The research examined sociodemographic factors including age, gender and socioeconomic status, postulating that “certain sociodemographic characteristics may facilitate the spread of germs by exposing the host to more social contacts.” This would include children interacting in the classroom, females having more contact with their relatives than do males, and less affluent workers working or living in overcrowded settings.

Among the study’s results are:

  • Children 0–17 years old had fewer close contacts than adults, but these led to more secondary infections: 32.1% infected children, 67.9% adults
  • Close contacts of children were 81% more likely to be infected than the contacts of those 18–49
  • Peasant workers, compared to non-manual workers, had 40% more secondary cases from the same neighbourhoods.

Prof Liang wrote, “While children have a low probability of having severe symptoms after being infected by COVID, they can seed the spread in the larger society by infecting their household members and other adults living in their neighbourhoods. These adults can then transmit the disease to their own social contacts. Future studies on how to control within-school infections are therefore urgently needed.”

Another major conclusion of the Shijiazhuang study is that timely non-pharmaceutical interventions, including restrictions on gatherings and school closures, effectively contained further infections via contact reduction, especially when implemented in small areas with the highest caseloads. Liang acknowledged that school closures did have negative ramifications for children’s education and socialisation.

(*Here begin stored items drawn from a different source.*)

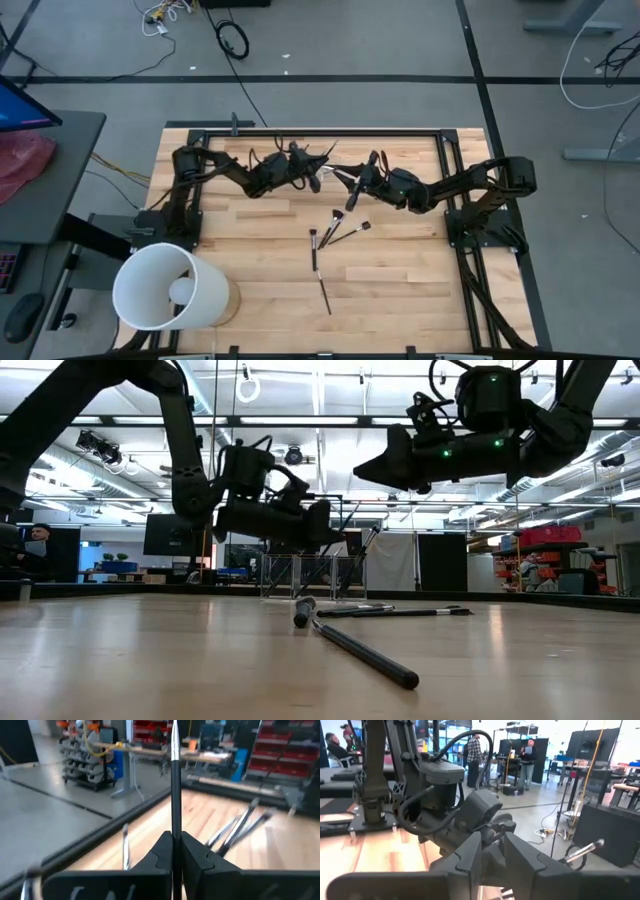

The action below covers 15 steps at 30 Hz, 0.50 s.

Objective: Put items in baskets/containers
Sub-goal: Put the black eyeshadow brush into the transparent organizer

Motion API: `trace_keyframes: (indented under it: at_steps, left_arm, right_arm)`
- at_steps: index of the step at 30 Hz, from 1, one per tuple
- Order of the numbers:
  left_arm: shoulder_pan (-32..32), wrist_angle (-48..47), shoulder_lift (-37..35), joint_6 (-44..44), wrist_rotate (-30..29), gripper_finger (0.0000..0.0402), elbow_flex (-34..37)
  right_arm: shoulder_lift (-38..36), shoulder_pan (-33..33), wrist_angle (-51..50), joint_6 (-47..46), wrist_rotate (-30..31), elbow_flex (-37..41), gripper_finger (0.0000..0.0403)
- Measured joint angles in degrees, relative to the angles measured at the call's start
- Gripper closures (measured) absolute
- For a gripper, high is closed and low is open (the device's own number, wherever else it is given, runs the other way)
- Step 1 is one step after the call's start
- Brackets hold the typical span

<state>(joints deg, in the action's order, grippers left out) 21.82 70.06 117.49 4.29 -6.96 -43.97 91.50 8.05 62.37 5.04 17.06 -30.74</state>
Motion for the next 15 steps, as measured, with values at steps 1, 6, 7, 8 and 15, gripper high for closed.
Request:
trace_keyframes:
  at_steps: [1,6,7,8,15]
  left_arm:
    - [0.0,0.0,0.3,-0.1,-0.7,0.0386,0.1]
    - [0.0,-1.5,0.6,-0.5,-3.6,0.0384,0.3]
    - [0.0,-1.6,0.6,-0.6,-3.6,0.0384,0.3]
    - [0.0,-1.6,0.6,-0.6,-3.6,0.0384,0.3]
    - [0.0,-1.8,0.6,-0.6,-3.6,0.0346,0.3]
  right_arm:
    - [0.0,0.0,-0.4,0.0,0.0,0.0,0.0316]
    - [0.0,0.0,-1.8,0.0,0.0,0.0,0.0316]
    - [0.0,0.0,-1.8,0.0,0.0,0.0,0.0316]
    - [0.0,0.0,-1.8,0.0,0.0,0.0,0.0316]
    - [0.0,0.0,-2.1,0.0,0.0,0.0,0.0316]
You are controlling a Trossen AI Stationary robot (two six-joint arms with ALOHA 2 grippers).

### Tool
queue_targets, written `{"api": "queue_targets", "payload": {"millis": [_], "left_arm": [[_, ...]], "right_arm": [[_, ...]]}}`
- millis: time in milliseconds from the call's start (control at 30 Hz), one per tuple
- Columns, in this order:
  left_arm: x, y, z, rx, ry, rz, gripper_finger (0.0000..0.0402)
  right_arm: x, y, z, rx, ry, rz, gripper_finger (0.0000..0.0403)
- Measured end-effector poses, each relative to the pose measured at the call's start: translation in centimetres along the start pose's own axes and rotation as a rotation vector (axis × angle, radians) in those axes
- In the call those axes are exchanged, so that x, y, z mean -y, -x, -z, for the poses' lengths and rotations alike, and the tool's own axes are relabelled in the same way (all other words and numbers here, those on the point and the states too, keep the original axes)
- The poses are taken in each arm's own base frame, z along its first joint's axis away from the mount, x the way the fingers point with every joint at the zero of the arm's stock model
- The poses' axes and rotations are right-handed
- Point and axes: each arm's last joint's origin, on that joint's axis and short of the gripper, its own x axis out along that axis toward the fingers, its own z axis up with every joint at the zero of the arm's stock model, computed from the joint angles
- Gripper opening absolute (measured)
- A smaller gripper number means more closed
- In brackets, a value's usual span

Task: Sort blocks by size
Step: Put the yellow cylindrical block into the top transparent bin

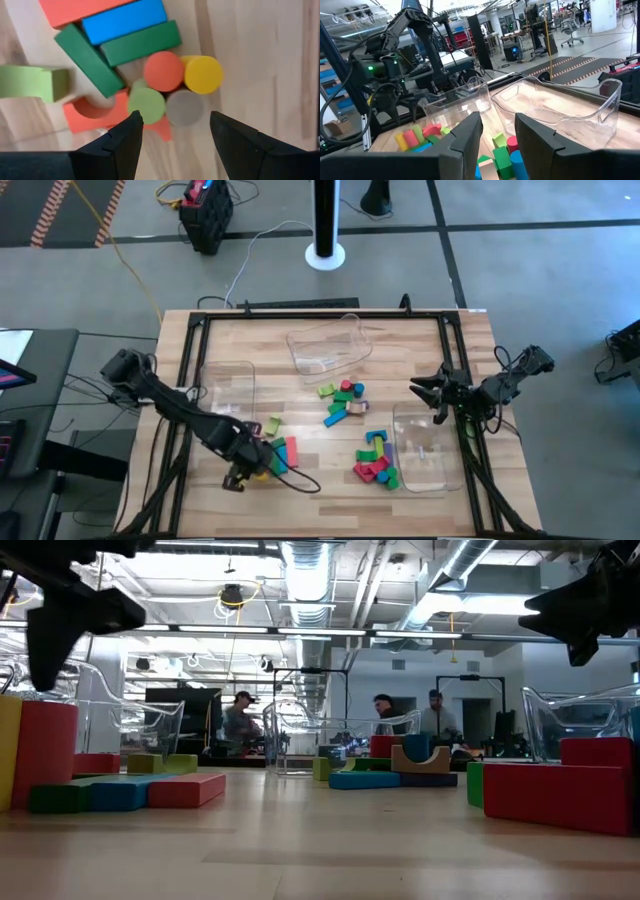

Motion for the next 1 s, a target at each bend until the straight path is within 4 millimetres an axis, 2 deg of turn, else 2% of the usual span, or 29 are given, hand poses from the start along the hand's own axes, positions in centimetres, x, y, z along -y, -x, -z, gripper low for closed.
{"api": "queue_targets", "payload": {"millis": [533, 800, 1000], "left_arm": [[4.8, 0.0, 0.3, 0.132, 0.044, 0.125, 0.0218], [4.9, -2.4, 1.4, 0.154, 0.117, 0.154, 0.0186], [4.8, -2.9, 1.8, 0.177, 0.113, 0.107, 0.017]], "right_arm": [[0.0, 0.0, 0.0, 0.0, -0.001, 0.0, 0.0152], [0.0, 0.0, 0.1, -0.004, 0.003, 0.002, 0.0152], [0.1, 0.0, 0.4, -0.033, 0.008, 0.003, 0.0152]]}}
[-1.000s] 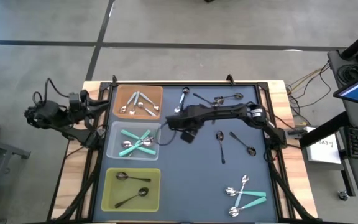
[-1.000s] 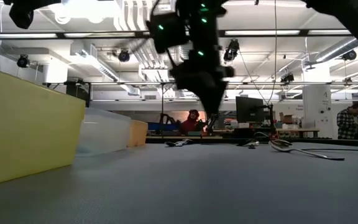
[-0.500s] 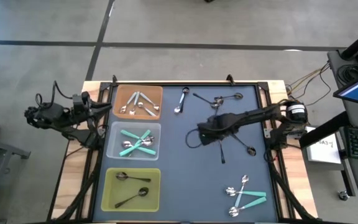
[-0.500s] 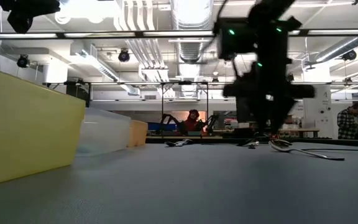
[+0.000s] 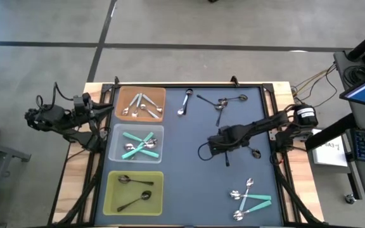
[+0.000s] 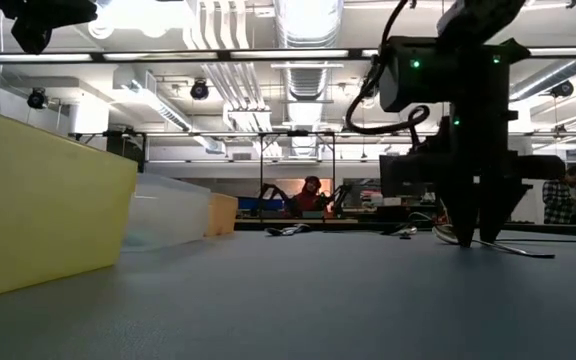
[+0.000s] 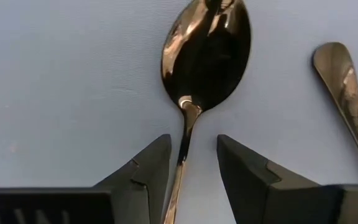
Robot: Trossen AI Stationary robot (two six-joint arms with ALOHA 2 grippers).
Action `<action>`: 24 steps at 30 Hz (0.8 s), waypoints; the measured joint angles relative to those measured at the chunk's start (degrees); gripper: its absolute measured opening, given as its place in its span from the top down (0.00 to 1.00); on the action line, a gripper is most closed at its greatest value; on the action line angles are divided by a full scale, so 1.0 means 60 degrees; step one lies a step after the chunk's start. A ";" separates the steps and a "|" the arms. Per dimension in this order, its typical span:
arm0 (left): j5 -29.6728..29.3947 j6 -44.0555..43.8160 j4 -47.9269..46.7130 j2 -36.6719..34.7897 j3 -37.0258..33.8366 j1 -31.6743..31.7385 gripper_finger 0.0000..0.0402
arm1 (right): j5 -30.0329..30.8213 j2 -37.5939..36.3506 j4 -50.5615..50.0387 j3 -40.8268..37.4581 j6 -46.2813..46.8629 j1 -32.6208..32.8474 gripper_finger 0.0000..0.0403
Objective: Sort silverware by color (type)
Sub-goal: Put the black spoon into the yellow bin
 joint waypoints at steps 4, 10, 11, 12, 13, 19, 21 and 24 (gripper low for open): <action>-0.0004 0.0000 0.0000 0.0000 0.0000 0.0000 0.87 | 0.0027 -0.0010 0.0506 -0.0357 -0.0061 0.0002 0.71; -0.0007 0.0000 0.0000 0.0000 0.0000 -0.0001 0.87 | 0.0063 -0.0033 0.0655 -0.0592 -0.0030 -0.0001 0.82; -0.0007 0.0000 0.0000 0.0000 0.0000 -0.0001 0.87 | 0.0067 -0.0030 0.0664 -0.0608 -0.0034 -0.0001 0.85; -0.0004 0.0000 0.0000 0.0000 0.0000 -0.0004 0.87 | 0.0069 -0.0024 0.0665 -0.0613 -0.0030 -0.0001 0.88; -0.0006 0.0000 0.0000 0.0000 0.0000 -0.0003 0.87 | 0.0070 -0.0022 0.0680 -0.0613 -0.0030 -0.0003 0.91; -0.0004 0.0000 0.0000 0.0000 0.0000 -0.0003 0.87 | 0.0041 -0.0093 0.0589 -0.0432 0.0097 -0.0005 0.97; -0.0004 0.0000 0.0000 0.0000 0.0000 -0.0004 0.87 | 0.0113 -0.0221 0.0425 -0.0199 -0.0001 -0.0005 0.97; 0.0011 0.0000 0.0000 0.0000 0.0000 0.0000 0.87 | 0.0709 -0.0307 0.0943 0.0286 -0.0362 -0.0005 0.97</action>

Serendipitous data collection

How did Prof Liang and colleagues obtain comprehensive data not yet publicly available to others? “We heard of this COVID outbreak in this part of northern China early last year, when I was working on a proposal to study COVID. I asked Han Liu if we had connections in that city. It turned out that he is originally from Shijiazhuang and has connections with that city’s CDC research centre.

“The two researchers who collected the data agreed to join us in this effort. I am lucky to ask the right question at the right time.”